Tariff on imported cement to stabilize prices

The decision of the Department of Trade and Industry (DTI) to impose a 200-day safeguard tariff on cement imports will not lead to price increases but will in fact reduce and stabilize cement prices as well as assure jobs for thousands of Filipino workers employed by the local cement industry.

This was stressed yesterday by former Congressman Edcel Lagman, executive vice president of the Philippine Cement Manufacturers’ Corporation (Philcemcor) and founding member of the Free Trade Alliance (FTA), adding that the increased tariff will help level the playing field for locally manufactured cement and imported cement.

Lagman said that the effective implementation of the safeguard measure and under fairer competition environment, more manufacturers will be in a position to reduce prices and to offer government preferential pricing in view of the prospect of recovering sales volume.

He said that even before the implementation of the safeguard, three cement firms have already announced price reductions.

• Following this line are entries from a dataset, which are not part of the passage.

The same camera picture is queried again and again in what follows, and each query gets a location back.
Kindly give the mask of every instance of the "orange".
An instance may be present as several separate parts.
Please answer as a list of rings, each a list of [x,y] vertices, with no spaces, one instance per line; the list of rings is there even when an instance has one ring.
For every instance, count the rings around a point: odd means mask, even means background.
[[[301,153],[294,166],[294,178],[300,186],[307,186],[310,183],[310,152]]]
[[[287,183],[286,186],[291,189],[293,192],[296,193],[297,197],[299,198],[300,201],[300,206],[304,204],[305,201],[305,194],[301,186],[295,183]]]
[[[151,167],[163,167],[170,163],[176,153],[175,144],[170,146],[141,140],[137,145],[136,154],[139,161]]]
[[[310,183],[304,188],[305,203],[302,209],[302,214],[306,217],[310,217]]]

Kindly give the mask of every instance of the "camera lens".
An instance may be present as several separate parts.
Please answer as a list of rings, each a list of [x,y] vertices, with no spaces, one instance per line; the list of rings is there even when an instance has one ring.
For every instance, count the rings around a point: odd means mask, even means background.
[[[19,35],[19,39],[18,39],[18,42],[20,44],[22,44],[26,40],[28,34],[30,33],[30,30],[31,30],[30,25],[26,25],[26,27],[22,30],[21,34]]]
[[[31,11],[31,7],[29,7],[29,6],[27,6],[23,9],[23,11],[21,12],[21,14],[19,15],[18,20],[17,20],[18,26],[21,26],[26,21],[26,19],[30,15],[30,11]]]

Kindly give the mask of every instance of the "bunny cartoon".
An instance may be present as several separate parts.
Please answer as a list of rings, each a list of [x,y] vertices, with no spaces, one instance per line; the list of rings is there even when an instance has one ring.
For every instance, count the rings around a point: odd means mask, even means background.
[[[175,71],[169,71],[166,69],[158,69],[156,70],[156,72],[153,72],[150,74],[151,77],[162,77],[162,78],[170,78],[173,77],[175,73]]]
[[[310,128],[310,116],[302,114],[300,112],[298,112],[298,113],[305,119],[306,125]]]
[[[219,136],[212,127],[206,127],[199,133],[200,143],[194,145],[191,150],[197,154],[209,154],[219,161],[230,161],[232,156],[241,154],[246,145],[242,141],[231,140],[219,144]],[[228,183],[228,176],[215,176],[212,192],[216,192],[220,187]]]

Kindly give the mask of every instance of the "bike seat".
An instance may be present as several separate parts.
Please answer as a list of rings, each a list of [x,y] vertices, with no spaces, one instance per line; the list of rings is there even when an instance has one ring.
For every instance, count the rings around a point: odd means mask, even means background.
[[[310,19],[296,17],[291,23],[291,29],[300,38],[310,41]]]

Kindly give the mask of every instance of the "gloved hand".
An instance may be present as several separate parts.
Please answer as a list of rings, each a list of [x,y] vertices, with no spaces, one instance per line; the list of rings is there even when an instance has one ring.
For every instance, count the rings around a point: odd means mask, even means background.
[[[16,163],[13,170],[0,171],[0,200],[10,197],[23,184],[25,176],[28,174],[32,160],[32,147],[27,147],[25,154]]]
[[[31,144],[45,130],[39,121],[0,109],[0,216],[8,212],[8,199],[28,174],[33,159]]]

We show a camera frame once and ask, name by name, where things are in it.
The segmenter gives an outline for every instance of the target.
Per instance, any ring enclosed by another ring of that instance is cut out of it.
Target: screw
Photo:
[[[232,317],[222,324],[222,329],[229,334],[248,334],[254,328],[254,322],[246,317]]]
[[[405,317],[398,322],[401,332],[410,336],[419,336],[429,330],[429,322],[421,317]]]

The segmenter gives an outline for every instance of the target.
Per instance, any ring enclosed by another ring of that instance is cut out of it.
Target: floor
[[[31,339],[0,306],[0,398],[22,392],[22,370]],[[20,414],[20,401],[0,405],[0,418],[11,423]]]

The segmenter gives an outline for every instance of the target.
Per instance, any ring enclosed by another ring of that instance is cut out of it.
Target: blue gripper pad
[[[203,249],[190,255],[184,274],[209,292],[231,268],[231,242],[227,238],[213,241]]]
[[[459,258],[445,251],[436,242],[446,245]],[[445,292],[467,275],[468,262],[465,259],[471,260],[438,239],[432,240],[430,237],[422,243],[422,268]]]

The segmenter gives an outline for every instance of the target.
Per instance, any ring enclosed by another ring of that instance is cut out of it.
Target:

He said imported cement competed unfairly against local cement because while imported cement are brought in at dumped prices, they are sold at the same price as local cement.

"This led to a loss of almost a fourth of the market to imported cement causing manufacturers’ cost to soar because their cost had to be spread on lower volumes. The unfair competition also prevented local manufacturers from lowering their prices, since importers would simply engage them in a price war that local manufacturers could not afford considering their high manufacturing and operating costs," he explained.